Medarex's 2.25% convertible senior unsecured notes due May 15, 2011 closed Tuesday at 107.405 versus a closing stock price of $10.56. They closed Monday at 121.054 versus a stock price of $13.35.

Investors were in no mood for failure Tuesday, and the company's stock plunged $2.79, or 20.90%.

ArvinMeritor ends day on upswing

Troy, Mich.-based auto parts maker ArvinMeritor (NYSE: ARM) told analysts Monday that it was standing by full-year earnings guidance that was above Wall Street predictions.
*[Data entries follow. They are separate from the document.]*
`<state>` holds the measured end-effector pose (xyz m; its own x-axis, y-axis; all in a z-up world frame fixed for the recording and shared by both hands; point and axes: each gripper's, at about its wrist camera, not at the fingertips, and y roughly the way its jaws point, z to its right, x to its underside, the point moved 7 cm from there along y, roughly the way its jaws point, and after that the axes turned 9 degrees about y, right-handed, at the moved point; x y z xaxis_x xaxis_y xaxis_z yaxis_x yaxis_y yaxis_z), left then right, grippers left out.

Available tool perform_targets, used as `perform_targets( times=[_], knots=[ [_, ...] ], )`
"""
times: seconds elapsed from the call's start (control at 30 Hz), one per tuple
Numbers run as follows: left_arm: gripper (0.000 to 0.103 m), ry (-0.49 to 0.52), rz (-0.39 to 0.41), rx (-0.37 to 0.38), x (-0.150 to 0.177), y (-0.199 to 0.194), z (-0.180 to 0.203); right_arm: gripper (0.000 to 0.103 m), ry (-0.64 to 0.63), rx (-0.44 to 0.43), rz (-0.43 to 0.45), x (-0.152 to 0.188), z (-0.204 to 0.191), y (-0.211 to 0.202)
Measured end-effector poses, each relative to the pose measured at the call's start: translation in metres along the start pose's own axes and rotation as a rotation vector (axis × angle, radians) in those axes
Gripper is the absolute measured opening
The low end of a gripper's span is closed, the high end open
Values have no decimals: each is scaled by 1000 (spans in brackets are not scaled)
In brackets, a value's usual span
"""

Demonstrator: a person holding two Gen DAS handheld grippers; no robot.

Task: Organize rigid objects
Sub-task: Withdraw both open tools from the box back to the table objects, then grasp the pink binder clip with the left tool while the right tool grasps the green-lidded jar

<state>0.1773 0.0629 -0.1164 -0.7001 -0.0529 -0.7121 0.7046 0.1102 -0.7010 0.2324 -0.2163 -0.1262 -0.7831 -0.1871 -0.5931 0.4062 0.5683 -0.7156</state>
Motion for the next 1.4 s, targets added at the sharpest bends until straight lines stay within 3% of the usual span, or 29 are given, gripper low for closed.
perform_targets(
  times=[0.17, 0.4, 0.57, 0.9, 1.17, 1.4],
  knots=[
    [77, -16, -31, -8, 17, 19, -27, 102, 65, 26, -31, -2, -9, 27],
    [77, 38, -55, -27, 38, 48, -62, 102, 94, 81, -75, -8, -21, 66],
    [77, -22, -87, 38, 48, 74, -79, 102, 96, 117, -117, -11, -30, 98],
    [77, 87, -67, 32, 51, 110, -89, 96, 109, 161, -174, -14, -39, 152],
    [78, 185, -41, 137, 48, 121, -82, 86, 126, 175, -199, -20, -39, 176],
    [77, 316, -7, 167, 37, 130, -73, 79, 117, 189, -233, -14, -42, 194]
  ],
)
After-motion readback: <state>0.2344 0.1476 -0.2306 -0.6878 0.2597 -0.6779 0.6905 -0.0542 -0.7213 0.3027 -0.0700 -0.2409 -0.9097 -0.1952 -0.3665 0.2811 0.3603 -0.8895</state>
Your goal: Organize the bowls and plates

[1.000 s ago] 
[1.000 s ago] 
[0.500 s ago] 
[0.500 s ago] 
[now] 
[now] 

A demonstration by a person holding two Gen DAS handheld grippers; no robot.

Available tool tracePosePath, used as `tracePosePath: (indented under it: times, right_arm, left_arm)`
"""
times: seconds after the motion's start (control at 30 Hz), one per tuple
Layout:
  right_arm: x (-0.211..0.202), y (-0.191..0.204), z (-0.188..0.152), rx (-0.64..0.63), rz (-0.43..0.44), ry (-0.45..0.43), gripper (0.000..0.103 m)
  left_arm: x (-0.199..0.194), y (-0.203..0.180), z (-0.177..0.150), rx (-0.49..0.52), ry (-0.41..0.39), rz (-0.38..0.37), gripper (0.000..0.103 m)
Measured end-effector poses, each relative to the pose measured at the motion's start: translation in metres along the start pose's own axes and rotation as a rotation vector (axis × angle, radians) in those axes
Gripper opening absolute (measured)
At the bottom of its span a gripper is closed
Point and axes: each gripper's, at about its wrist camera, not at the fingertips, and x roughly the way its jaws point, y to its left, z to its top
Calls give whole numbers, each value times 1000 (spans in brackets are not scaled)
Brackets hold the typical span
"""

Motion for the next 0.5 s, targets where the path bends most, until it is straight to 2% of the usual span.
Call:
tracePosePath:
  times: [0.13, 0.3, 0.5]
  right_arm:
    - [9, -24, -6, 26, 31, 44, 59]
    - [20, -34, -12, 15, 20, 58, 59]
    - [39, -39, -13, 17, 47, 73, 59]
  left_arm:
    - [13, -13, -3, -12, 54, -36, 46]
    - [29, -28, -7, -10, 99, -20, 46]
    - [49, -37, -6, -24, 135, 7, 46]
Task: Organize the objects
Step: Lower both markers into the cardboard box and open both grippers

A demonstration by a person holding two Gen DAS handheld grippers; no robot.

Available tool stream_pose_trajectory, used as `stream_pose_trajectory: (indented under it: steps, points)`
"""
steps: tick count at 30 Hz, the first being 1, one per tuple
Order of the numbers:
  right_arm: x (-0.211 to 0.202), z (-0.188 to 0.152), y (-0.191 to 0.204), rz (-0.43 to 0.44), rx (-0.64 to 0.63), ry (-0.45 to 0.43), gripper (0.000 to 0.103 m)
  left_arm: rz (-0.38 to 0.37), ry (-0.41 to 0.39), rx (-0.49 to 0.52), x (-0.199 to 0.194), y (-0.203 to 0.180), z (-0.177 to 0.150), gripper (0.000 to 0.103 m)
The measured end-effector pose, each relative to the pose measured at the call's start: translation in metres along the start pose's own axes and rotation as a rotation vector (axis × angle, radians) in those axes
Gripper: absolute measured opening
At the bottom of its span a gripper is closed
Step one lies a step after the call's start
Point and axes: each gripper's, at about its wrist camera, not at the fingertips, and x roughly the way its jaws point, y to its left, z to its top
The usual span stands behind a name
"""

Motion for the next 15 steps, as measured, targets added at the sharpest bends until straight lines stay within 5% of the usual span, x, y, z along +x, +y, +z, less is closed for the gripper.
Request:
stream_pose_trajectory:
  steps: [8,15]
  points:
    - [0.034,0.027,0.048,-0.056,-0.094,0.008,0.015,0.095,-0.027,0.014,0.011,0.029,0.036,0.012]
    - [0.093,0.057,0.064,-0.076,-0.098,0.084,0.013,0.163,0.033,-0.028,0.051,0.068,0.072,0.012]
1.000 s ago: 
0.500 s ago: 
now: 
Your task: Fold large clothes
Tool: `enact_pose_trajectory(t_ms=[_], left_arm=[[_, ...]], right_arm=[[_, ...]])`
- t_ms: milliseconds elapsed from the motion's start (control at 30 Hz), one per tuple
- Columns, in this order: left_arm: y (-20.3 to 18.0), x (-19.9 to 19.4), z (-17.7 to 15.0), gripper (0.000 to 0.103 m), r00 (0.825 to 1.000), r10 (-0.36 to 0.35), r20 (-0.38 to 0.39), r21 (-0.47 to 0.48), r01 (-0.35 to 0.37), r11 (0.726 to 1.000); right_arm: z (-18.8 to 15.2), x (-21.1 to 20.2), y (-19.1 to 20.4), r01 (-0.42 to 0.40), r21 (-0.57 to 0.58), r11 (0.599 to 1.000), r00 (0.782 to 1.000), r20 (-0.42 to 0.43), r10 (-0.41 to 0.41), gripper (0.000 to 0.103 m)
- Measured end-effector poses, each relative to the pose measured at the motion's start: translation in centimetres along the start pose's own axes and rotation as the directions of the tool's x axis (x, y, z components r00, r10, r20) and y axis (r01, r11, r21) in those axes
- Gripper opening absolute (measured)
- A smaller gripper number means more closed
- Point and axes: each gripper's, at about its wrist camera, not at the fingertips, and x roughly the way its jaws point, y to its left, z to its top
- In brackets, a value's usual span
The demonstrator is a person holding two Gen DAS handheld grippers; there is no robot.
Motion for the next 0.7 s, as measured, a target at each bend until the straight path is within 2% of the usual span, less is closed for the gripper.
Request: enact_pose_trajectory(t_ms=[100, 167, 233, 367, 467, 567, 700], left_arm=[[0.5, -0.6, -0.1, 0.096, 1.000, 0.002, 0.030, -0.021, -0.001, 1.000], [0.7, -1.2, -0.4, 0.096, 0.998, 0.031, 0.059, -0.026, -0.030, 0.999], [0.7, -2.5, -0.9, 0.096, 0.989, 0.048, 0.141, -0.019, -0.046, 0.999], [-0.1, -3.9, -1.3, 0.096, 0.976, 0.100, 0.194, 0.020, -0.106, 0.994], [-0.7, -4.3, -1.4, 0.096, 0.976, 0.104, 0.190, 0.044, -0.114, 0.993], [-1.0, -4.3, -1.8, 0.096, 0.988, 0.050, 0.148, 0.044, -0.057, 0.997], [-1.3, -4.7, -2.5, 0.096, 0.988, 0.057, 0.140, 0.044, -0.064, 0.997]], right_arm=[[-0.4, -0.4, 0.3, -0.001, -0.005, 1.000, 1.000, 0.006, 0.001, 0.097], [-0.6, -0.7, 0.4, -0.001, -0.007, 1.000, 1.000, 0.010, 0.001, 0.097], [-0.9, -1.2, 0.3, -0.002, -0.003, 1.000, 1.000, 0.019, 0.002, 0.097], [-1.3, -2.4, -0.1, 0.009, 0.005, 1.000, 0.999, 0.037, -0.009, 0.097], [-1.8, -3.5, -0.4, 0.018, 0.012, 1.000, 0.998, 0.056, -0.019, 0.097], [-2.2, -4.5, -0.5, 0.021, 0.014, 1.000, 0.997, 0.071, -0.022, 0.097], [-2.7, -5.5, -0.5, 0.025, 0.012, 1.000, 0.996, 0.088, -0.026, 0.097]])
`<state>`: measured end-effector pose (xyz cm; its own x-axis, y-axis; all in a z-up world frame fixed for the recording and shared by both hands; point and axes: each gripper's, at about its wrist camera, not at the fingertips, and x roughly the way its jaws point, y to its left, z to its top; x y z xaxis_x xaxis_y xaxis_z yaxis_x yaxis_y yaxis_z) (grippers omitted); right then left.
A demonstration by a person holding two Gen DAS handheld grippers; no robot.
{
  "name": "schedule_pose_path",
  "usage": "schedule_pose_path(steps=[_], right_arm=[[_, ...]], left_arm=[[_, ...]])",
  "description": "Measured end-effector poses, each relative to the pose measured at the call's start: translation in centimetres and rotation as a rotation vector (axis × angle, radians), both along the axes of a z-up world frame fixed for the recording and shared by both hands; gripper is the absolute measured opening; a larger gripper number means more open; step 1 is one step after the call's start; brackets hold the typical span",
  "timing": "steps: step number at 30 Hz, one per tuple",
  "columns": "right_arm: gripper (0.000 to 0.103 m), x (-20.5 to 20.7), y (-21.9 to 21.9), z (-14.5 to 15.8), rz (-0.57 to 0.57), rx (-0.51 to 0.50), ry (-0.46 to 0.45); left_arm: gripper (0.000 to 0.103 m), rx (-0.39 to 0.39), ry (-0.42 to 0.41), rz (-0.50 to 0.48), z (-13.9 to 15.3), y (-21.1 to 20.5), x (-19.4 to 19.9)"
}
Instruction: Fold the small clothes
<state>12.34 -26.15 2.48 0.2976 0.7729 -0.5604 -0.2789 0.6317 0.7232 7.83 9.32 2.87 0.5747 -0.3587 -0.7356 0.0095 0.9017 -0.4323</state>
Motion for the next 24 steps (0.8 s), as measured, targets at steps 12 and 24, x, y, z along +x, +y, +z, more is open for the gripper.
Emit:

That sent the company's convertibles and stock up on a day when seemingly everything else was down.

ArvinMeritor's 4.625% convertible senior notes due March 1, 2026 closed Tuesday at 87.59 versus a closing stock price of $12.25. They closed Monday at 84.73 versus a stock price of $11.25.

ArvinMeritor's 4% convertible senior notes due Feb. 15, 2027 closed Tuesday at 76.0299 versus a stock price of $12.25. They closed Monday at 73.4516 versus a stock price of $11.25.

ArvinMeritor stock rose $1, or 8.89%.